[Assignment]
Print the data again, exactly.

[Data below]
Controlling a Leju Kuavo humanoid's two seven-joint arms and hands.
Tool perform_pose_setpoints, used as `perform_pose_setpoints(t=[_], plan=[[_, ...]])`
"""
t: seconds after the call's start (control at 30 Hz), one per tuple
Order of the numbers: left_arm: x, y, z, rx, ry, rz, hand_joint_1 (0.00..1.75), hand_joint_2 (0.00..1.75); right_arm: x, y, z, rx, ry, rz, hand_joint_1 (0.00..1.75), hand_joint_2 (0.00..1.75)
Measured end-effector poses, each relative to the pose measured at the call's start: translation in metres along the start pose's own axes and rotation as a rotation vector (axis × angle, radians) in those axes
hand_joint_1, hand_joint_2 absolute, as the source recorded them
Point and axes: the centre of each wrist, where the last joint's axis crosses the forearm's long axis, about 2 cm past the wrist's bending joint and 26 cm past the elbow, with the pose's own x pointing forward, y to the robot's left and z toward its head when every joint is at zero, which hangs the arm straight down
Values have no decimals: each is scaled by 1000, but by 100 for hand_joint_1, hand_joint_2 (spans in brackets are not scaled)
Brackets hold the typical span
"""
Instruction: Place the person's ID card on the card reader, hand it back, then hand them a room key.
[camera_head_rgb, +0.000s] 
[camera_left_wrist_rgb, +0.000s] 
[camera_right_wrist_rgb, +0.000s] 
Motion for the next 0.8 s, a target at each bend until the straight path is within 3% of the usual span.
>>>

[Task solution]
Controlling a Leju Kuavo humanoid's two seven-joint arms and hands.
Tool perform_pose_setpoints, used as `perform_pose_setpoints(t=[_], plan=[[_, ...]])`
"""
t: seconds after the call's start (control at 30 Hz), one per tuple
Order of the numbers: left_arm: x, y, z, rx, ry, rz, hand_joint_1 (0.00..1.75), hand_joint_2 (0.00..1.75); right_arm: x, y, z, rx, ry, rz, hand_joint_1 (0.00..1.75), hand_joint_2 (0.00..1.75)
Measured end-effector poses, each relative to the pose measured at the call's start: translation in metres along the start pose's own axes and rotation as a rotation vector (axis × angle, radians) in those axes
hand_joint_1, hand_joint_2 absolute, as the source recorded them
Point and axes: the centre of each wrist, where the last joint's axis crosses the forearm's long axis, about 2 cm past the wrist's bending joint and 26 cm past the elbow, with the pose's own x pointing forward, y to the robot's left and z toward its head when every joint is at zero, which hangs the arm straight down
Values have no decimals: each is scaled by 1000, but by 100 for hand_joint_1, hand_joint_2 (spans in brackets are not scaled)
Brackets hold the typical span
"""
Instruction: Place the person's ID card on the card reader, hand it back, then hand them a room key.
[camera_head_rgb, +0.000s] 
[camera_left_wrist_rgb, +0.000s] 
[camera_right_wrist_rgb, +0.000s] 
Motion for the next 0.8 s, a target at each bend until the straight path is within 3% of the usual span.
>>>

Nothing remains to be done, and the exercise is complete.